Problem details:
Could you please retype all of the data below exactly?

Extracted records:
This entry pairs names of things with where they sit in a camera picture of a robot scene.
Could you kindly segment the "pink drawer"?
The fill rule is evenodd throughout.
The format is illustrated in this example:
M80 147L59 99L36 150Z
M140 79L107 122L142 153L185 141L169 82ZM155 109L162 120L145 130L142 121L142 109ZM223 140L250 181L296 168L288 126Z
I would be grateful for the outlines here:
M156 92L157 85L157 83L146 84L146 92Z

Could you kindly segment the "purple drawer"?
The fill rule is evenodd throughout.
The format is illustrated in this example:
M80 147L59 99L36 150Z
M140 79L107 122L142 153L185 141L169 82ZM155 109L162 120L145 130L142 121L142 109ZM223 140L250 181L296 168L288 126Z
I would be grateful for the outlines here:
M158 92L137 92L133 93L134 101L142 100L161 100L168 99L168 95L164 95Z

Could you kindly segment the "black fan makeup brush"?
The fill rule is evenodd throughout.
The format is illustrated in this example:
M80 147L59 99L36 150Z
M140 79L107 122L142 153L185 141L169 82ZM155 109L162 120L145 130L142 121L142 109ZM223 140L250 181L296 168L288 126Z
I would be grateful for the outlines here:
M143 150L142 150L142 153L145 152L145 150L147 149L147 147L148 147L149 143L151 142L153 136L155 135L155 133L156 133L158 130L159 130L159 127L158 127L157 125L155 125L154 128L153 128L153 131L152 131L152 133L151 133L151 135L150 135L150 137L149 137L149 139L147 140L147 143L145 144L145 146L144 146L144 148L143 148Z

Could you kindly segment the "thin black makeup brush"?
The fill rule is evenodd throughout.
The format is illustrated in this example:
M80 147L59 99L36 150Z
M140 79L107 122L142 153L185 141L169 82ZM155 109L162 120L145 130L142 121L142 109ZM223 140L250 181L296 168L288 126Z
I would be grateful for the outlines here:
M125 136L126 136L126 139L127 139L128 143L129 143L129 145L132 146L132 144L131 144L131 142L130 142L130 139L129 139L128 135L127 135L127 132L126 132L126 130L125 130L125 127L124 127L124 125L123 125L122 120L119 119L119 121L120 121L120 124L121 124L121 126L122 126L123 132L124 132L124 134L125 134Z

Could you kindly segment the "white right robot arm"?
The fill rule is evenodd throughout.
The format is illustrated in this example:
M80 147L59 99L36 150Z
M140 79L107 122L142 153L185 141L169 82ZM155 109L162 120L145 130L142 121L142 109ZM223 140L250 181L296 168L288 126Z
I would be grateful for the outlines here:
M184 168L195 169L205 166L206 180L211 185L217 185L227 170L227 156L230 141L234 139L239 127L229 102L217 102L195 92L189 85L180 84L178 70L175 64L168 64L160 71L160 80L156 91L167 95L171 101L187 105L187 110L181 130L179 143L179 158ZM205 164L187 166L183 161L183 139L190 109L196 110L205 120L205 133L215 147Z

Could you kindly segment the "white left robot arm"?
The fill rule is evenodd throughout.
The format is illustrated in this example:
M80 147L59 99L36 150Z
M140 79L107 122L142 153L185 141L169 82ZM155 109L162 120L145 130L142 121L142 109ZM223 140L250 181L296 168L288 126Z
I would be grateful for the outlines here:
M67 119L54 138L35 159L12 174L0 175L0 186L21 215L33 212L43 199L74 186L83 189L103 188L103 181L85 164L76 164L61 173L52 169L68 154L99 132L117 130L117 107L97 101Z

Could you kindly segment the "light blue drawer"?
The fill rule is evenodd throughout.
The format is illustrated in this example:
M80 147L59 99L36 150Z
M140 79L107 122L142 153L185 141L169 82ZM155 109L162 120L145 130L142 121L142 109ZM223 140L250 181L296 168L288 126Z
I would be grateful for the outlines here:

Output of the task:
This entry pairs names of things with where they sit in a camera picture of a robot scene.
Could you kindly segment the "pink drawer"?
The fill rule is evenodd throughout.
The format is illustrated in this example:
M80 147L59 99L36 150Z
M140 79L107 122L142 153L185 141L169 82ZM155 109L162 120L145 130L142 121L142 109ZM223 140L250 181L296 168L288 126Z
I would be grateful for the outlines here:
M156 92L157 85L157 83L146 84L146 92Z

Could you kindly segment the "purple drawer"?
The fill rule is evenodd throughout.
The format is illustrated in this example:
M80 147L59 99L36 150Z
M140 79L107 122L142 153L185 141L169 82ZM155 109L162 120L145 130L142 121L142 109ZM223 140L250 181L296 168L288 126Z
I would be grateful for the outlines here:
M158 92L137 92L133 93L134 101L142 100L161 100L168 99L168 95L164 95Z

Could you kindly segment the "black fan makeup brush"?
The fill rule is evenodd throughout.
The format is illustrated in this example:
M80 147L59 99L36 150Z
M140 79L107 122L142 153L185 141L169 82ZM155 109L162 120L145 130L142 121L142 109ZM223 140L250 181L296 168L288 126Z
I would be grateful for the outlines here:
M143 150L142 150L142 153L145 152L145 150L147 149L147 147L148 147L149 143L151 142L153 136L155 135L155 133L156 133L158 130L159 130L159 127L158 127L157 125L155 125L154 128L153 128L153 131L152 131L152 133L151 133L151 135L150 135L150 137L149 137L149 139L147 140L147 143L145 144L145 146L144 146L144 148L143 148Z

Could you kindly segment the "thin black makeup brush"?
The fill rule is evenodd throughout.
The format is illustrated in this example:
M80 147L59 99L36 150Z
M140 79L107 122L142 153L185 141L169 82ZM155 109L162 120L145 130L142 121L142 109ZM223 140L250 181L296 168L288 126Z
I would be grateful for the outlines here:
M125 136L126 136L126 139L127 139L128 143L129 143L129 145L132 146L132 144L131 144L131 142L130 142L130 139L129 139L128 135L127 135L127 132L126 132L126 130L125 130L125 127L124 127L124 125L123 125L122 120L119 119L119 121L120 121L120 124L121 124L121 126L122 126L123 132L124 132L124 134L125 134Z

Could you kindly segment the "white right robot arm"?
The fill rule is evenodd throughout.
The format is illustrated in this example:
M80 147L59 99L36 150Z
M140 79L107 122L142 153L185 141L169 82ZM155 109L162 120L145 130L142 121L142 109ZM223 140L250 181L296 168L288 126Z
I would be grateful for the outlines here:
M184 168L195 169L205 166L206 180L211 185L217 185L227 170L227 156L230 141L234 139L239 127L229 102L217 102L195 92L189 85L180 84L178 70L175 64L168 64L160 71L160 80L156 91L167 95L171 101L187 105L187 110L181 130L179 143L179 158ZM205 164L187 166L183 161L183 139L190 109L196 110L205 120L205 133L215 147Z

Could you kindly segment the "white left robot arm"?
The fill rule is evenodd throughout.
The format is illustrated in this example:
M80 147L59 99L36 150Z
M140 79L107 122L142 153L185 141L169 82ZM155 109L162 120L145 130L142 121L142 109ZM223 140L250 181L296 168L288 126Z
I would be grateful for the outlines here:
M67 119L54 138L35 159L12 174L0 175L0 186L21 215L33 212L43 199L74 186L83 189L103 188L103 181L85 164L76 164L61 173L52 169L68 154L99 132L117 130L117 107L97 101Z

Could you kindly segment the "light blue drawer"?
The fill rule is evenodd throughout.
The format is illustrated in this example:
M80 147L59 99L36 150Z
M140 79L107 122L142 153L185 141L169 82ZM155 109L162 120L145 130L142 121L142 109ZM223 140L250 181L296 168L288 126Z
I would be grateful for the outlines here:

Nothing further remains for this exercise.